Leaning for a moment
on the stone to gather his strength, he pushed. It yielded slightly.
Taking a deep
breath of the increased flow of air, he ignored the pain and pushed again.
*************************
He saw the woman a long time before she saw him.
She was making
her way up the path to the opening of the cave where he had been interred. For
it was a cave, he had realised in the dawn’s light, and he had been buried. He
had no idea why he’d been buried when he hadn’t died.

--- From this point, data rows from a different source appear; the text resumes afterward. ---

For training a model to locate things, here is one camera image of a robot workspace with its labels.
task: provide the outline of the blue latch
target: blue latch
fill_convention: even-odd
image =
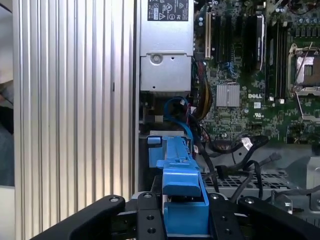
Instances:
[[[163,169],[162,195],[182,196],[183,201],[163,203],[168,235],[207,235],[209,200],[197,162],[180,136],[148,139],[149,166]]]

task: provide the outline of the yellow wire
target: yellow wire
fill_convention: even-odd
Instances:
[[[208,87],[208,81],[205,81],[205,101],[204,101],[203,112],[201,116],[202,119],[206,117],[205,109],[207,108],[208,103],[209,103],[209,87]]]

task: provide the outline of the green circuit board
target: green circuit board
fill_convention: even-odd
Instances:
[[[225,16],[232,16],[232,25],[235,26],[237,16],[244,14],[241,4],[238,1],[225,1],[213,8],[215,16],[220,15],[222,26]],[[288,53],[292,44],[298,48],[307,48],[312,42],[312,47],[320,47],[320,35],[311,36],[307,30],[315,28],[320,31],[320,22],[313,19],[320,19],[318,11],[312,11],[303,17],[285,11],[282,14],[277,12],[268,13],[267,8],[263,10],[265,19],[265,56],[263,66],[259,71],[243,71],[243,37],[234,37],[232,40],[232,62],[234,65],[234,76],[225,69],[223,64],[214,63],[214,59],[206,59],[207,77],[213,92],[213,105],[210,112],[203,120],[206,129],[212,138],[230,140],[242,132],[250,132],[254,135],[266,135],[273,143],[287,144],[309,144],[314,139],[310,136],[320,134],[320,122],[304,120],[295,94],[290,92],[290,83],[286,82],[285,102],[280,103],[278,99],[270,100],[269,91],[274,88],[273,78],[276,75],[275,64],[270,66],[270,57],[276,58],[274,51],[276,44],[271,44],[268,38],[268,27],[275,24],[275,21],[285,23],[286,40],[283,48]],[[295,31],[303,28],[305,34],[295,35]],[[296,62],[292,62],[292,79],[297,72]],[[239,106],[217,106],[217,88],[219,85],[239,85]],[[304,96],[299,98],[303,114],[320,116],[320,96]]]

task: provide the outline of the warning label
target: warning label
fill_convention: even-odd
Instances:
[[[148,0],[148,21],[186,22],[189,0]]]

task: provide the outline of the ribbed metal panel
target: ribbed metal panel
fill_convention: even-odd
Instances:
[[[217,107],[240,107],[240,85],[219,84],[216,86]]]
[[[133,186],[134,0],[13,0],[16,239]]]

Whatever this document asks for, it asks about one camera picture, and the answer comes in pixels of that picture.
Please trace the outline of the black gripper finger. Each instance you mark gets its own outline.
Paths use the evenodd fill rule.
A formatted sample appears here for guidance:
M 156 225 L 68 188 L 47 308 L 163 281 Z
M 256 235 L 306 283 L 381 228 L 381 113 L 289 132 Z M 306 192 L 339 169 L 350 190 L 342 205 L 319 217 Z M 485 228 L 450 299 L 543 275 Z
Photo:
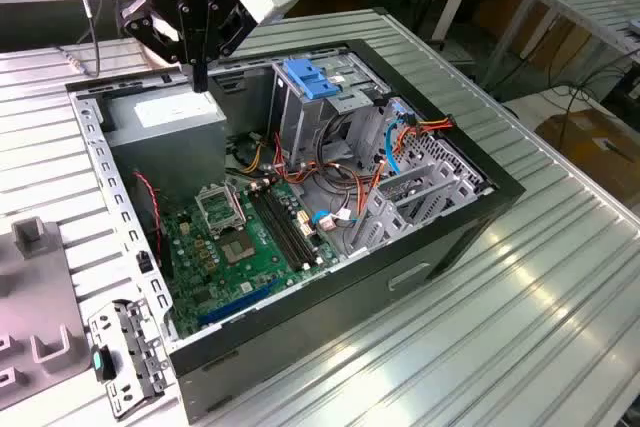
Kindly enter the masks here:
M 220 57 L 229 57 L 256 26 L 256 21 L 240 3 L 228 11 L 219 4 L 208 3 L 202 61 L 199 63 L 200 92 L 208 90 L 209 65 Z
M 177 64 L 194 92 L 200 91 L 200 59 L 190 55 L 181 33 L 156 14 L 147 0 L 133 0 L 118 10 L 123 30 L 156 57 Z

He had no idea about a
lot of things.
But he was
hungry, and thirsty, and he ached all over, and he needed help.
Climbing stiffly
to his feet, he shambled down the slope to where she stood, peering into the
cave. Hearing him come, she turned, uncertainly.
A faint memory
came to his mind when he saw her face, a memory attached to a name. Mary, that
was it. Mary.
“Mary,” he
whispered through his parched lips.
“Rabbi!” she
said, and ran towards him, arms outstretched. “Yeshua! You’re alive!”
“Don’t touch me,”
he said, suddenly terrified. “Don’t touch me.”